» **THE TASK**:
Retrieve every line of the data holding the word "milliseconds".

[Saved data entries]
*** Block opens ***

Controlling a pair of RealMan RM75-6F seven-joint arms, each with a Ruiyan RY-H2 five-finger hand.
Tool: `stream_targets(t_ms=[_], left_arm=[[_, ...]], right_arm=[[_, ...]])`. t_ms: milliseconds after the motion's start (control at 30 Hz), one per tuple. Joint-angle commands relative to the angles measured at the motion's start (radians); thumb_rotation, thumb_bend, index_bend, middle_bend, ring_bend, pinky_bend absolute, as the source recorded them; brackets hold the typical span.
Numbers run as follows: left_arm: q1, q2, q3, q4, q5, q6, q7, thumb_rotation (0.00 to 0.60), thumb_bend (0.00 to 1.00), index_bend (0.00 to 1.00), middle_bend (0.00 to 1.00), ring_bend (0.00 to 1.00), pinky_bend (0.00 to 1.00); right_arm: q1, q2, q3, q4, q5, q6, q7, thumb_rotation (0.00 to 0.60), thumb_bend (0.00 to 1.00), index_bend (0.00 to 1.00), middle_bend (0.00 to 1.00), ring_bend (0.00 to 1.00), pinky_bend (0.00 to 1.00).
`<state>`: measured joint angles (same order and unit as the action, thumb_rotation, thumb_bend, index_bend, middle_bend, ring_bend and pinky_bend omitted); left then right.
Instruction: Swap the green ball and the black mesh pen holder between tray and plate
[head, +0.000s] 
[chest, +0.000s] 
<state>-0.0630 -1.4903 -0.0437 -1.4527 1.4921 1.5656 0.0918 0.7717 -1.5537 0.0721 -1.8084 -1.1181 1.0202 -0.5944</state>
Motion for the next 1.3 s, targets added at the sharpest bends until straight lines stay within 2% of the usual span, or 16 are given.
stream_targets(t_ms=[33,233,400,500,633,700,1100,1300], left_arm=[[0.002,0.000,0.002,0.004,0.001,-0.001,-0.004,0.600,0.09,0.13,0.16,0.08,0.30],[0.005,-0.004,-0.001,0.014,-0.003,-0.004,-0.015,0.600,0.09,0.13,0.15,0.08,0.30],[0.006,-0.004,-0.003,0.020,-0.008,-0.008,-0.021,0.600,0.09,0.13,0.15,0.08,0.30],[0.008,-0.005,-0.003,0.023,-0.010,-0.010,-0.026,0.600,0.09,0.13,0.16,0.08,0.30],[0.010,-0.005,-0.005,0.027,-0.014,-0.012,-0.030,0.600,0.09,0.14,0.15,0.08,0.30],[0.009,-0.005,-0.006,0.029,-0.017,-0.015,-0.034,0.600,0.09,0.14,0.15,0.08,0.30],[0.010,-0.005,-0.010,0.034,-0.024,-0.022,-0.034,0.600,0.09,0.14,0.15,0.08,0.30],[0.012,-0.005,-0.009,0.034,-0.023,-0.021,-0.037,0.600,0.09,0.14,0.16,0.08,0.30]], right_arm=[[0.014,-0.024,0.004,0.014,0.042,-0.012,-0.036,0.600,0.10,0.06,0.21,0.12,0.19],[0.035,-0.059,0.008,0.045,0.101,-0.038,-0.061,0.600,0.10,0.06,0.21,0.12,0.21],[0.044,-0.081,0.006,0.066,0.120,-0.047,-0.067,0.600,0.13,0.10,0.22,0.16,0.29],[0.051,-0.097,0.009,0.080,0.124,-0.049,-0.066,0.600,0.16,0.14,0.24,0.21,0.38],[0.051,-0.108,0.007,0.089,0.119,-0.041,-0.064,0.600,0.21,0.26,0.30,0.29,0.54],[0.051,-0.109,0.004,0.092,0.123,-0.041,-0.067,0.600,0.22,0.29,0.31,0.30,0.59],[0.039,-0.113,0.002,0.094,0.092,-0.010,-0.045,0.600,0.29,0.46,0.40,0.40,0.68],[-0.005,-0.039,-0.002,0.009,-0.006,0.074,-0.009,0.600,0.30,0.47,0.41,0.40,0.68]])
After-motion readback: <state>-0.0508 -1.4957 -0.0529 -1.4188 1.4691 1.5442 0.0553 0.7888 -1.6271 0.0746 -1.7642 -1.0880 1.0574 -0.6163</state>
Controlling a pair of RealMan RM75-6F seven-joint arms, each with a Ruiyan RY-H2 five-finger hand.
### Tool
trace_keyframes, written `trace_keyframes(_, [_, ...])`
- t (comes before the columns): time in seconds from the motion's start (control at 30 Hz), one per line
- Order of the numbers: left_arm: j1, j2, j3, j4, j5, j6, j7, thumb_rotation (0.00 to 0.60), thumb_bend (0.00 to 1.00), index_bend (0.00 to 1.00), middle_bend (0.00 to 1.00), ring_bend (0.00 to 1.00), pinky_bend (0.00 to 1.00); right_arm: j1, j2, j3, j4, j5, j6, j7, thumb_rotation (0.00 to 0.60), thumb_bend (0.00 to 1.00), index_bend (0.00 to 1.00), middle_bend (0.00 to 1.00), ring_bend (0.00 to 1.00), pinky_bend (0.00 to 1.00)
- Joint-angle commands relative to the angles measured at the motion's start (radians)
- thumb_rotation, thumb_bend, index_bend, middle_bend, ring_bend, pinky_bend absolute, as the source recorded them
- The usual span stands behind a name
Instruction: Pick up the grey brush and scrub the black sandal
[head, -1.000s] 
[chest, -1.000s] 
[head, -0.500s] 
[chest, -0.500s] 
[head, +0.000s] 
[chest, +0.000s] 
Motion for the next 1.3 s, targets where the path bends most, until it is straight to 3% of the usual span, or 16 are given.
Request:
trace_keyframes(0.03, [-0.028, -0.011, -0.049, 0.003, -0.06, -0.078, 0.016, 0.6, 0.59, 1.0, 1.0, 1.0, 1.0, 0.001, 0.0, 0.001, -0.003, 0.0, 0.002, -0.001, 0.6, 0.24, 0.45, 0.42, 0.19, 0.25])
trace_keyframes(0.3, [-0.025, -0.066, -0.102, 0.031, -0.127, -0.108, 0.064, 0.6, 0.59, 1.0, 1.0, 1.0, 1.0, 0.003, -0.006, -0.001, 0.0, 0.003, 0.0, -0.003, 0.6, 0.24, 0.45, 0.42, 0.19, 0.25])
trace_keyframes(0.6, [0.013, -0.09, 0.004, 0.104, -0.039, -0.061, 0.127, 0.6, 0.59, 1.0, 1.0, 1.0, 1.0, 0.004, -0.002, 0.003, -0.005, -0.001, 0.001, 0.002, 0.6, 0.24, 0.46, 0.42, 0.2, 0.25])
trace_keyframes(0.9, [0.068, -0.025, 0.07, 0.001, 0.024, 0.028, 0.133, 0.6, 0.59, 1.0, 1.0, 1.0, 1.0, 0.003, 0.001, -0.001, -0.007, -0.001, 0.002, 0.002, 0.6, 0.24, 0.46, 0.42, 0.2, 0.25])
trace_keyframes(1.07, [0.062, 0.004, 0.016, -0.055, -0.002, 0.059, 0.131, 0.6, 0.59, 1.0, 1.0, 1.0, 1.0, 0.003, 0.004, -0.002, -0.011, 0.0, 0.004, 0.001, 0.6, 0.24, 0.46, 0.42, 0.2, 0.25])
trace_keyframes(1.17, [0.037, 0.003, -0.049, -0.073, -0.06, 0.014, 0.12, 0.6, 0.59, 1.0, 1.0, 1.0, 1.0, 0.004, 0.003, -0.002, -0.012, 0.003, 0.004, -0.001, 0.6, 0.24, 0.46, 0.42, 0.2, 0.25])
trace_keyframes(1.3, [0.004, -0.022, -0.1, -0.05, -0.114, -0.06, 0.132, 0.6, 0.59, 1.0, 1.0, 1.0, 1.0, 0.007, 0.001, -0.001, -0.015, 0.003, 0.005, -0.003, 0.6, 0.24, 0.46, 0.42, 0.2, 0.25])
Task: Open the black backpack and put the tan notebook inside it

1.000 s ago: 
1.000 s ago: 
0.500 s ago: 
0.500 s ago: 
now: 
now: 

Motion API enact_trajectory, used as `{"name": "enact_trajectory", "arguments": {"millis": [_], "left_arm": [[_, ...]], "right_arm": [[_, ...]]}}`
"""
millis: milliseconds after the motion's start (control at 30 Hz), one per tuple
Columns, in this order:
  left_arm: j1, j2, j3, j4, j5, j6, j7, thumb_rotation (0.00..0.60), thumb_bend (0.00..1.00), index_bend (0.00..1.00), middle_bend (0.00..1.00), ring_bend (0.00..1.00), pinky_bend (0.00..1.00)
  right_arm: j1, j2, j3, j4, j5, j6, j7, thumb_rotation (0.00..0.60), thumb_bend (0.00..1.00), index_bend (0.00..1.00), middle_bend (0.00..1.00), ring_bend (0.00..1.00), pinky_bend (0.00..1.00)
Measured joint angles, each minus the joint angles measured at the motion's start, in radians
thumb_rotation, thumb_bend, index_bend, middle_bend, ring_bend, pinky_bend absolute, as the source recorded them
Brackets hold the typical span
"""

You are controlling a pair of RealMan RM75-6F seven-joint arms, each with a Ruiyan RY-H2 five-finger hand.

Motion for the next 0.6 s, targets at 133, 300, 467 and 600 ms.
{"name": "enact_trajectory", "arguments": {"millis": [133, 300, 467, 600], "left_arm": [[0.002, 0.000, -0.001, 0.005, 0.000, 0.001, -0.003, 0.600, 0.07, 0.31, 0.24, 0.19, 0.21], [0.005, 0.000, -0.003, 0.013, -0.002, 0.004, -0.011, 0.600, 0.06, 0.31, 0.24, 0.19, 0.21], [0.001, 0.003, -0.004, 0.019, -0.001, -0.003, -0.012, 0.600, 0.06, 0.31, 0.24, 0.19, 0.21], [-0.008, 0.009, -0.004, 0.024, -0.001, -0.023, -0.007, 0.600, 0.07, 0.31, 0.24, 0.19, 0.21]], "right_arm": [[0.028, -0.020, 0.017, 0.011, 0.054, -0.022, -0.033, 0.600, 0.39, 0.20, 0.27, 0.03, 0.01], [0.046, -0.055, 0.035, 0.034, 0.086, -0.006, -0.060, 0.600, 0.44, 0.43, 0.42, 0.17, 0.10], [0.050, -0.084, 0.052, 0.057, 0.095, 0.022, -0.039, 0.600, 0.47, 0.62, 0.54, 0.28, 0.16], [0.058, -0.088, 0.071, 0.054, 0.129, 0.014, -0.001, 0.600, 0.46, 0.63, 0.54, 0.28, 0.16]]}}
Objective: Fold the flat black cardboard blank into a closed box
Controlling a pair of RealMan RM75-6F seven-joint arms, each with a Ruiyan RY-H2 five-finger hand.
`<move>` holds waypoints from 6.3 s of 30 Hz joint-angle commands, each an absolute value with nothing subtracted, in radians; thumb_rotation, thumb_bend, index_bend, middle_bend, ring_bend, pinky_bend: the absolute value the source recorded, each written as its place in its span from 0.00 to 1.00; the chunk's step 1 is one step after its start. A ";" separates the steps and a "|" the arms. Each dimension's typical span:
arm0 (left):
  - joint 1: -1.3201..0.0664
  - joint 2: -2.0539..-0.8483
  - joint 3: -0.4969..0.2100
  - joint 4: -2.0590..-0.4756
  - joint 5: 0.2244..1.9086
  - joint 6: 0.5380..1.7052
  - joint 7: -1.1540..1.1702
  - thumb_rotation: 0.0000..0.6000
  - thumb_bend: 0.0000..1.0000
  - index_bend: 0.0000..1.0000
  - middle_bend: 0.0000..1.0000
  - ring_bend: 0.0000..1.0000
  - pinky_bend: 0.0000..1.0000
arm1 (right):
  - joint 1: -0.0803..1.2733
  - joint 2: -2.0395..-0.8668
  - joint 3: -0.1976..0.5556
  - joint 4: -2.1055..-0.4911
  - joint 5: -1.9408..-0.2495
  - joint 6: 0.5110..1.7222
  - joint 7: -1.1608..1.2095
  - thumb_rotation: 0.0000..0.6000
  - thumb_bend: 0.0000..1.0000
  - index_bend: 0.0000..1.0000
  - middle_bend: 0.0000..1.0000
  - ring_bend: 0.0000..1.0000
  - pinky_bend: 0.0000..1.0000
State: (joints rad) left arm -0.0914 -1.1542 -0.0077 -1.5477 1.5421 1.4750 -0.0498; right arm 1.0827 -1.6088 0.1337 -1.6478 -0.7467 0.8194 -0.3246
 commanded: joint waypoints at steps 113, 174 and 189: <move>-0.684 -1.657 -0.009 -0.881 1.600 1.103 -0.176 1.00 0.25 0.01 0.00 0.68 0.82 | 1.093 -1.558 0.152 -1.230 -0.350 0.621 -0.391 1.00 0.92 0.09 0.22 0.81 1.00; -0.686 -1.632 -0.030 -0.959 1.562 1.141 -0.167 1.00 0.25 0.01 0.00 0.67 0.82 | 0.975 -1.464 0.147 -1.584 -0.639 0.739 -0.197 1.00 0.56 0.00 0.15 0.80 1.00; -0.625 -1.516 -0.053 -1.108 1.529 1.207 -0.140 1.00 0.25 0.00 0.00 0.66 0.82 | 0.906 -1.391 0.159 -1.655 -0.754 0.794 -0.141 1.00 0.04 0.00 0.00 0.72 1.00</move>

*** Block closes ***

» **OUTPUT BELOW**:
Tool: `stream_targets(t_ms=[_], left_arm=[[_, ...]], right_arm=[[_, ...]])`. t_ms: milliseconds after the motion's start (control at 30 Hz), one per tuple. Joint-angle commands relative to the angles measured at the motion's start (radians); thumb_rotation, thumb_bend, index_bend, middle_bend, ring_bend, pinky_bend absolute, as the source recorded them; brackets hold the typical span.
millis: milliseconds after the motion's start (control at 30 Hz), one per tuple

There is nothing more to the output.